Doch Dunk ist nicht bereit, kampflos aufzugeben. In einem Gespräch mit Prinz Baelor erfährt er, dass ihm eine Chance bleibt – wenn er tatsächlich ein wahrer Ritter ist. Dunk beruft sich auf sein Recht und verlangt ein Gottesurteil durch einen Kampf.
Kein gewöhnlicher Zweikampf
Zunächst scheint alles auf ein klassisches Urteil durch Zweikampf hinauszulaufen. Doch Aerion überrascht alle Anwesenden mit einer folgenschweren Entscheidung: Er lehnt den traditionellen Kampf Mann gegen Mann ab und fordert stattdessen ein „Urteil der Sieben“.
Selbst Dunk versteht zunächst nicht, was das bedeutet. Auch Prinz Maekar reagiert fassungslos und unterstellt seinem Sohn, er habe schlicht Angst, allein gegen Dunk zu kämpfen. Aerion weist das empört zurück. Er wolle Gerechtigkeit, erklärt er – nicht nur für sich selbst, sondern auch für Daeron, der seinen Vater belogen habe, indem er Dunk als Räuber darstellte, der Egg entführt habe.
Was ist das „Urteil der Sieben“?
Prinz Baelor erklärt schließlich die Regeln dieses fast vergessenen Rituals. Das „Urteil der Sieben“ stammt ursprünglich von den Andalen und wurde über die Meerenge nach Westeros gebracht. Dabei treten zwei Gruppen aus jeweils sieben Kämpfern gegeneinander an, um über Schuld oder Unschuld zu entscheiden.

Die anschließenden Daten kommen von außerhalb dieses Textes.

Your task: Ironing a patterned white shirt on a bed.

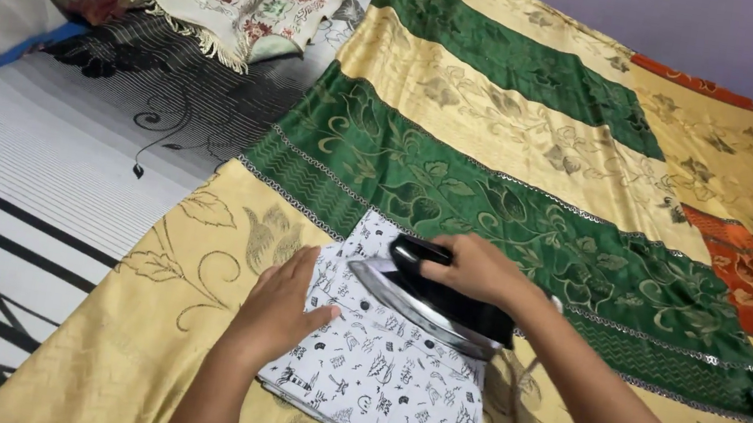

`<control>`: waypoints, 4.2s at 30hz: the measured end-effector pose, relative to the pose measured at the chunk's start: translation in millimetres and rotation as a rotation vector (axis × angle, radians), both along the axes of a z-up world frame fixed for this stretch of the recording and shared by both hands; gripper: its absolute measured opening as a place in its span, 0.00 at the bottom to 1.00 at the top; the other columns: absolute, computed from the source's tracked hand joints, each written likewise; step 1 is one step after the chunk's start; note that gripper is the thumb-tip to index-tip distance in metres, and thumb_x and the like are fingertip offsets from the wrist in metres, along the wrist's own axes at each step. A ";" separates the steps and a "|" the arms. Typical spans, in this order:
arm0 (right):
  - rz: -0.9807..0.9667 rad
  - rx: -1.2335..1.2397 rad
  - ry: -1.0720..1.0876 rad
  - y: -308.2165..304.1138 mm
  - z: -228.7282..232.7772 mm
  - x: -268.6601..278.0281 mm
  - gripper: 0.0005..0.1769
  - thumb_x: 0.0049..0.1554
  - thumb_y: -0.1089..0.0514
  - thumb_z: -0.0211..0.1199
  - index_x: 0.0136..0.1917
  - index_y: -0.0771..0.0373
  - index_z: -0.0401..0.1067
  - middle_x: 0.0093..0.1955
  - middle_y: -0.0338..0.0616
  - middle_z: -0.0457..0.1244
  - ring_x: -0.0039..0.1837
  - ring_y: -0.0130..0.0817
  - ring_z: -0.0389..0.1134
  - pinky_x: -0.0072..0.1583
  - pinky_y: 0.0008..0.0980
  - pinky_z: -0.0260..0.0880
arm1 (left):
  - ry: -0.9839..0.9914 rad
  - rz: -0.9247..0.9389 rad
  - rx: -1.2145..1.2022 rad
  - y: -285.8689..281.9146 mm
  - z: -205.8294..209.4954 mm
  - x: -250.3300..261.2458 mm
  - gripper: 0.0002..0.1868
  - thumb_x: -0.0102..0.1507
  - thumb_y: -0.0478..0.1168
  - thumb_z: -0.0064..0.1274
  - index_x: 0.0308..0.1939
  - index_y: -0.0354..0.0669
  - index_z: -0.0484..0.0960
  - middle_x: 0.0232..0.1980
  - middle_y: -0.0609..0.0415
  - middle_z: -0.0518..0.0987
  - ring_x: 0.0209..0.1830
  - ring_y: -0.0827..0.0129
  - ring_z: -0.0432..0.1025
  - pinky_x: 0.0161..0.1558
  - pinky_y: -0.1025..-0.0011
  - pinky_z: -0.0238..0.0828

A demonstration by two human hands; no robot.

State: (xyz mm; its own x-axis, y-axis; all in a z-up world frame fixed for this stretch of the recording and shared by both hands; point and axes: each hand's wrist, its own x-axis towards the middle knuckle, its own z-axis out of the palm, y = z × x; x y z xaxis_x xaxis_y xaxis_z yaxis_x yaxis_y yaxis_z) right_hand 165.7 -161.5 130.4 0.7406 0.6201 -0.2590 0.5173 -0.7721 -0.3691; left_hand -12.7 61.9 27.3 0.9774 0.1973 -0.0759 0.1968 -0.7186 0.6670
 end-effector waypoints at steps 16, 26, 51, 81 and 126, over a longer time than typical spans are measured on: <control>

Baelor fasst den Glauben dahinter so zusammen: „Die Andalen glaubten, dass die Götter eher eingreifen und den Schuldigen bestrafen würden, wenn sieben Kämpfer zu ihren Ehren stritten.“
Für Dunk bedeutet das: Er muss gemeinsam mit sechs weiteren Rittern gegen eine gegnerische Siebenergruppe antreten. Gewinnt sein Team oder zwingt die Gegenseite zur Aufgabe, ist Dunk frei. Verliert er, dann ist sein Schicksal besiegelt.
Eine extrem seltene Form des Gottesurteils
Selbst eingefleischte Fans von „Game of Thrones“ dürften mit diesem Ritual kaum vertraut sein. Das ist kein Zufall: In der bekannten Serie kommt das „Urteil der Sieben“ nicht vor. Historisch ist es in Westeros nur ein einziges Mal belegt, im Jahr 42 nach Aegons Eroberung. Auch in der Serie wissen weder Dunk noch Maekar zunächst, was genau es mit dieser Form des Kampfes auf sich hat.
Die Entscheidung wirkt zwar überzogen, doch die gesellschaftliche Realität spielt Aerion in die Karten: Dunk ist ein frischgebackener Heckenritter, Aerion ein Prinz des Hauses Targaryen.
Unerwartete Verbündete
Das größte Problem für Dunk ist somit nicht einmal der Kampf selbst: Er kennt kaum andere Ritter, geschweige denn sechs, die bereit wären, für ihn ihr Leben zu riskieren. Umso überraschender ist es, als sich Unterstützung formiert. Der größte Schock kommt am Ende der Episode, als Prinz Baelor selbst erklärt, für Dunk kämpfen zu wollen.
Das „Urteil der Sieben“ wird in der kommenden Episode ausgetragen, der vorletzten Folge der Staffel. Mit Baelor an seiner Seite hat Dunk bessere Chancen als zunächst gedacht. Doch sieben gegen sieben ist ein gnadenloses Gottesurteil – und selbst göttliche Gnade ist in Westeros alles andere als verlässlich.